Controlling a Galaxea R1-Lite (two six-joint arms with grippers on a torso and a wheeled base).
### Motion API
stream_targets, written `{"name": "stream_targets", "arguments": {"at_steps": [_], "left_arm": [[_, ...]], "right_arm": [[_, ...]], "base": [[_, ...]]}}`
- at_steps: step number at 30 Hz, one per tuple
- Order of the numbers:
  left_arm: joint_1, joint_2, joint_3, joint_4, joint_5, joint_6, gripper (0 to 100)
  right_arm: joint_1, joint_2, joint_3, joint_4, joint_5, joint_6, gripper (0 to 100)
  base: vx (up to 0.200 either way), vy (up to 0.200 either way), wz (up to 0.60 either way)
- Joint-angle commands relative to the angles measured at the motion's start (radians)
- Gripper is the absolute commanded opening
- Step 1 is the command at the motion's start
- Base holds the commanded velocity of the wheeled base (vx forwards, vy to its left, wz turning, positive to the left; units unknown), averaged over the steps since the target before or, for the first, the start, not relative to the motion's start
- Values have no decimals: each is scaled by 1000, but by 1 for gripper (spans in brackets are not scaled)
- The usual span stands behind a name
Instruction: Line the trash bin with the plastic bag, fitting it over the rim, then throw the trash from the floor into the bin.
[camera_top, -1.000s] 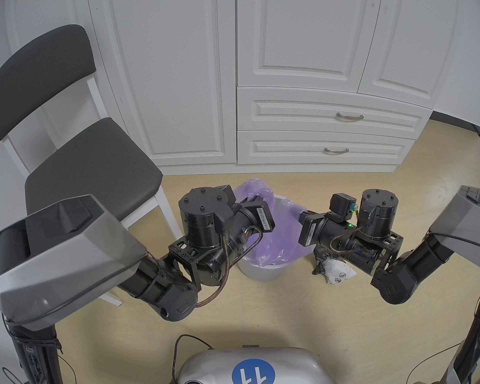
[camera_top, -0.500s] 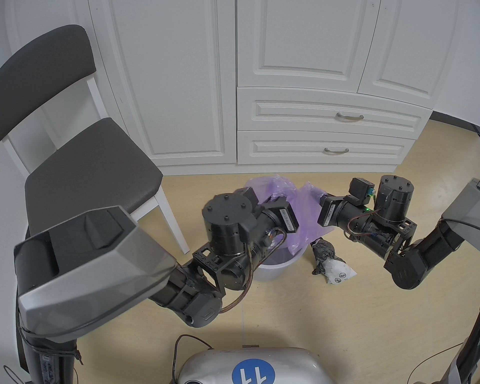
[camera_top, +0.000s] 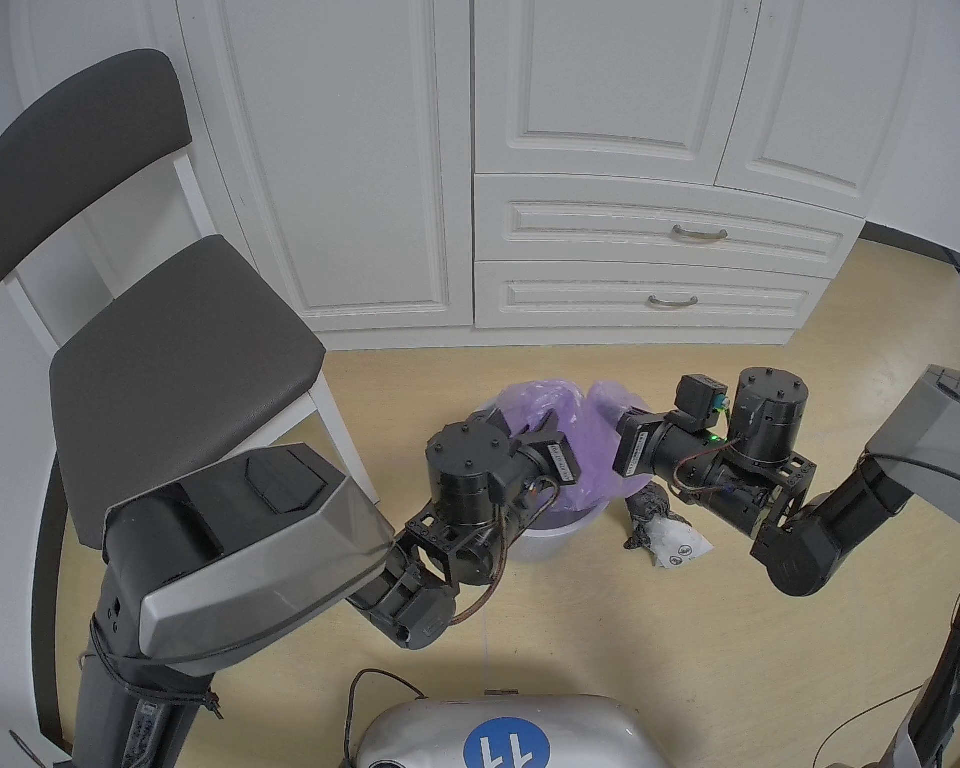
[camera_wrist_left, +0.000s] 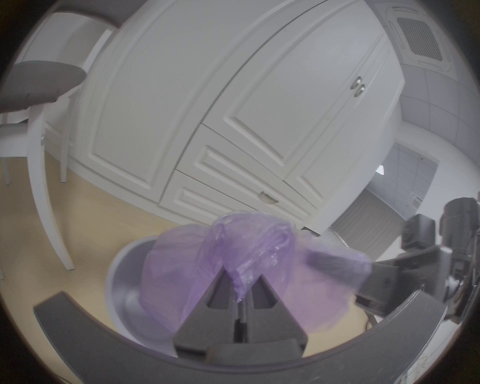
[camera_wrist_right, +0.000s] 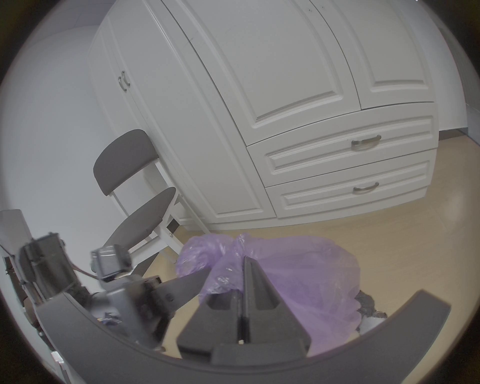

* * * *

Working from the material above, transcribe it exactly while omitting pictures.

• [Response below]:
Controlling a Galaxea R1-Lite (two six-joint arms with grippers on a torso and a wheeled base).
### Motion API
stream_targets, written `{"name": "stream_targets", "arguments": {"at_steps": [_], "left_arm": [[_, ...]], "right_arm": [[_, ...]], "base": [[_, ...]]}}`
- at_steps: step number at 30 Hz, one per tuple
- Order of the numbers:
  left_arm: joint_1, joint_2, joint_3, joint_4, joint_5, joint_6, gripper (0 to 100)
  right_arm: joint_1, joint_2, joint_3, joint_4, joint_5, joint_6, gripper (0 to 100)
  base: vx (up to 0.200 either way), vy (up to 0.200 either way), wz (up to 0.60 either way)
- Joint-angle commands relative to the angles measured at the motion's start (radians)
- Gripper is the absolute commanded opening
- Step 1 is the command at the motion's start
- Base holds the commanded velocity of the wheeled base (vx forwards, vy to its left, wz turning, positive to the left; units unknown), averaged over the steps since the target before or, for the first, the start, not relative to the motion's start
- Values have no decimals: each is scaled by 1000, but by 1 for gripper (spans in brackets are not scaled)
- The usual span stands behind a name
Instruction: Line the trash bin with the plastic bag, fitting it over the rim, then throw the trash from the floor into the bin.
[camera_top, -1.000s] 
[camera_top, -0.500s] 
[camera_top, +0.000s] 
[camera_wrist_left, +0.000s] 
[camera_wrist_right, +0.000s] 

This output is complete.